Session: 03-11-01: Thermoplastic Composites

Paper Number: 121606

121606 - An Implicit Integration Scheme for Nonlinear Viscoelastic–viscoplastic Polymers 

Thin-ply high strain composites (TP-HSCs) are widely used in deployable compositebooms thanks to their high strength-to-weight ratios, low manufacturing costs, and ability to sustain large curvatures without failure. Despite these advantages, TP-HSCs in composite booms may be degraded by different mechanisms during boom coiling and stowage, and the composite booms only partially recover their cross-sections when deployed. It is critical but challenging to predict the extent of viscoplastic deformation/stress relaxation in a TP-HSC. However, there is still a need for a constitutive model for the resin matrix exhibiting material and geometric nonlinearities in practice. The objective of this paper is to develop an implicit integration scheme for nonlinear viscoelastic–viscoplastic polymers. The Shapery nonlinear viscoelasticity model, along with an implicit integration scheme, is reformulated to facilitate its integration with a viscoplasticity model. A viscoplasticity model, which consists of the Drucker–Prager yield function, nonlinear isotropic and kinematic hardening laws, and the Perzyna viscosity function, is subsequently constructed. The nonlinear viscoelasticity and the viscoplasticity models are then implemented in an implicit integration scheme. A closed-form algorithmic tangent operator is derived to facilitate model implementation. The present integration scheme is validated by calibrating the viscoelastic and viscoplastic parameters of polymethyl methacrylate (PMMA) and high-density polyethylene from test data, respectively. It is found to be capable of reproducing a wide variety of test data. It can be implemented in a multiscale modeling framework for the multiscale analysis of TP-HSCs.

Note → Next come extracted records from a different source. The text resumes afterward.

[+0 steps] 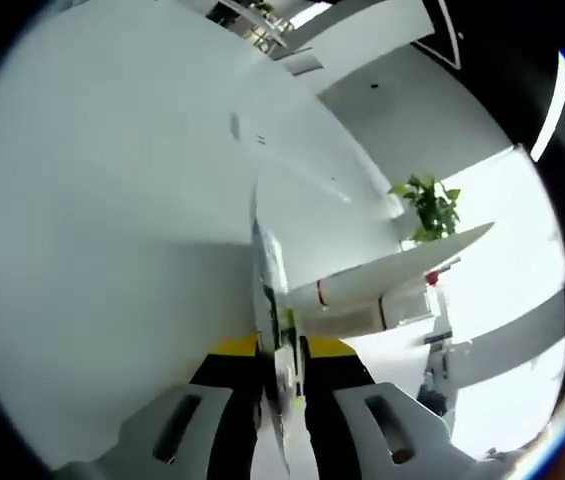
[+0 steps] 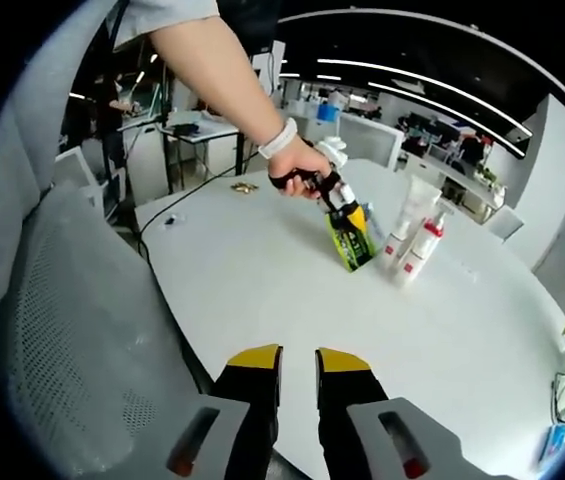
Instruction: Arrange the skincare products in the storage area until every visible bottle or jar stands upright without overlapping.
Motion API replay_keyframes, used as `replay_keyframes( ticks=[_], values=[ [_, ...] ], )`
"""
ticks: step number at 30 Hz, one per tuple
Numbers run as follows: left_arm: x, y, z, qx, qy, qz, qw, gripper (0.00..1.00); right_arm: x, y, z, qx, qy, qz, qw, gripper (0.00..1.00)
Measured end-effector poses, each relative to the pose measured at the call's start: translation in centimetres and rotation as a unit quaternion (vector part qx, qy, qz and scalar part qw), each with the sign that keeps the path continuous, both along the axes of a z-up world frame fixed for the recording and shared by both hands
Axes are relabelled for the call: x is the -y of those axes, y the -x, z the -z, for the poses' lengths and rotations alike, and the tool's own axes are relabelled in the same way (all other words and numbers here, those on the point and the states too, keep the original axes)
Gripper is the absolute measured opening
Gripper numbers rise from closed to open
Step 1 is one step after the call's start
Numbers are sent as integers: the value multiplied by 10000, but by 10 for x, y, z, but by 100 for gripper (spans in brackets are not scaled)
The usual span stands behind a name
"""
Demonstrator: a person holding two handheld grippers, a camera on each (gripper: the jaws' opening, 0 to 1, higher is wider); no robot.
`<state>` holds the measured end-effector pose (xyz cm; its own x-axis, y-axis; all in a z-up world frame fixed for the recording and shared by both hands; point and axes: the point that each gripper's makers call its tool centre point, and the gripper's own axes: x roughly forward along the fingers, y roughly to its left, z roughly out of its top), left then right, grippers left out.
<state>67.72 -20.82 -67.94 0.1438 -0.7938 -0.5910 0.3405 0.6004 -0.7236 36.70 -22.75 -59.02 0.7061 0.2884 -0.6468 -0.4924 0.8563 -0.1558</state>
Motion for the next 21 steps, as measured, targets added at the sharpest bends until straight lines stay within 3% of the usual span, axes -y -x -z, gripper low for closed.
replay_keyframes(
  ticks=[7,21],
  values=[
    [-13,-1,6,265,-405,178,9987,11,0,0,0,7,20,-13,10000,7],
    [-35,-15,18,660,-1144,76,9912,9,-1,1,2,-51,63,-53,10000,4]
  ],
)
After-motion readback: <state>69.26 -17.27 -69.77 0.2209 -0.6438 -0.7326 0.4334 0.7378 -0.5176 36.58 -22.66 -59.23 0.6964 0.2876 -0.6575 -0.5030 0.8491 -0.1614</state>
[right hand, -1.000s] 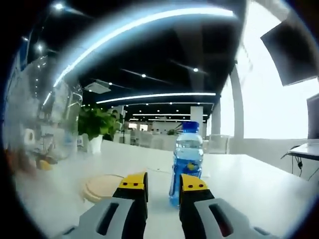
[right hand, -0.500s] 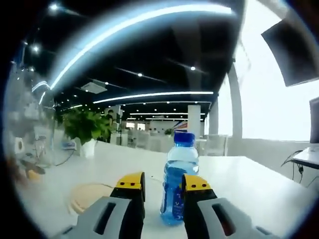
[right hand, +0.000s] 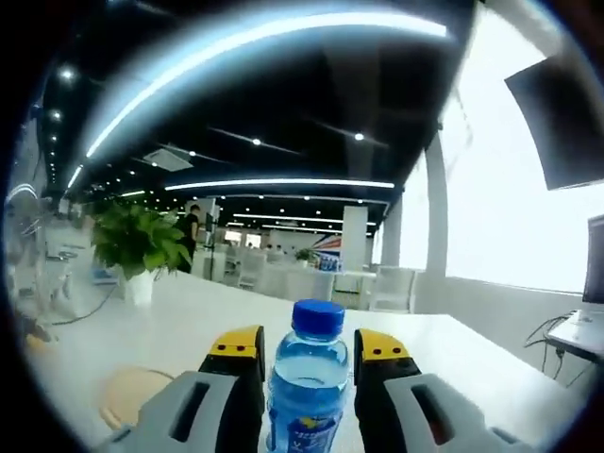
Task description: Open the cover put in the Mizone put the cover back on
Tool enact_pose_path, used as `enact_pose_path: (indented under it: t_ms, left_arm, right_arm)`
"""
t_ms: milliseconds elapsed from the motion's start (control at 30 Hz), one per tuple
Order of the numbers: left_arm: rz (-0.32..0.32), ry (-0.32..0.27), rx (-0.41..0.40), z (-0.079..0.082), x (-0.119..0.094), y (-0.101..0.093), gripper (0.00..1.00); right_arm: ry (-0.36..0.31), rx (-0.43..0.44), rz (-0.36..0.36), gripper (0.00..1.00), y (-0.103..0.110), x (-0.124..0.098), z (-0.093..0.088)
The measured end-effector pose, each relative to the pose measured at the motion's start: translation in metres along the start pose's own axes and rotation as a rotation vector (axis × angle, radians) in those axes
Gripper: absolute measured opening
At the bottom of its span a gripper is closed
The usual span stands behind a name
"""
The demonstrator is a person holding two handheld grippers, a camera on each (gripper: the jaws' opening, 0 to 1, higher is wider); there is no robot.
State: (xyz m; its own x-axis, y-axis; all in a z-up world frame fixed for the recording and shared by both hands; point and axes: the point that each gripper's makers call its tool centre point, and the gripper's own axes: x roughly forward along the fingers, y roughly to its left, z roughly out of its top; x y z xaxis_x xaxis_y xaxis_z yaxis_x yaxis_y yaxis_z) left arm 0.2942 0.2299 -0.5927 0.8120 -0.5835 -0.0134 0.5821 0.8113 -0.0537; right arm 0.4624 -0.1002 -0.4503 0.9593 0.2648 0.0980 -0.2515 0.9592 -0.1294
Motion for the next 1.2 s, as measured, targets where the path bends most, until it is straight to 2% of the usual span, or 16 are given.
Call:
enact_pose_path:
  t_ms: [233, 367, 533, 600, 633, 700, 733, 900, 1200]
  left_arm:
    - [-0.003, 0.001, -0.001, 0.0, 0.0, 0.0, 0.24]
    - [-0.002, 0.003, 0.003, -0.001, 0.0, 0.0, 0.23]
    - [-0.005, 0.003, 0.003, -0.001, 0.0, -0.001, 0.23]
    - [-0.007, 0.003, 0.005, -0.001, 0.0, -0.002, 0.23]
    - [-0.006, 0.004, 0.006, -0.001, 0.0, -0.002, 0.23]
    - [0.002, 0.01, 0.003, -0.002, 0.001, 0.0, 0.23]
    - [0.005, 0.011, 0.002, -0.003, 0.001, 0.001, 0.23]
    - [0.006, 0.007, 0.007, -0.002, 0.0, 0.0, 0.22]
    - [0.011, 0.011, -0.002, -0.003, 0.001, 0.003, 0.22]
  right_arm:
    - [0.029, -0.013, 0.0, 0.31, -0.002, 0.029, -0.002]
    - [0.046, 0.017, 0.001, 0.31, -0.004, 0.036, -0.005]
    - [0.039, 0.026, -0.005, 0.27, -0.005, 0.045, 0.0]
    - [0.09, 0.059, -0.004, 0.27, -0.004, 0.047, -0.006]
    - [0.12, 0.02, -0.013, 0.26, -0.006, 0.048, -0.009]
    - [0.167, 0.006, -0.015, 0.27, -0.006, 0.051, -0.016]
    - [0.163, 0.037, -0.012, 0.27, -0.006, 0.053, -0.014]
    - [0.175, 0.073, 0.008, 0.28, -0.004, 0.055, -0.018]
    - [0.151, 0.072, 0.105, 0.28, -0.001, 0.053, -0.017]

Presenting Author: Liang Zhang AnalySwift LLC

Presenting Author Biography: Senior Research Scientist at AnalySwift, Dr. Liang Zhang earned his PhD in Mechanical Engineering from Texas A&M University in 2011. His expertise lies in nonlinear homogenization of composites, plasticity, damage, fracture, and fatigue. Dr. Zhang has authored over 20 journal articles and conference proceedings. Additionally, he has successfully undertaken several projects, including NASA STTR, Air Force STTR, and Army Research Laboratory initiatives.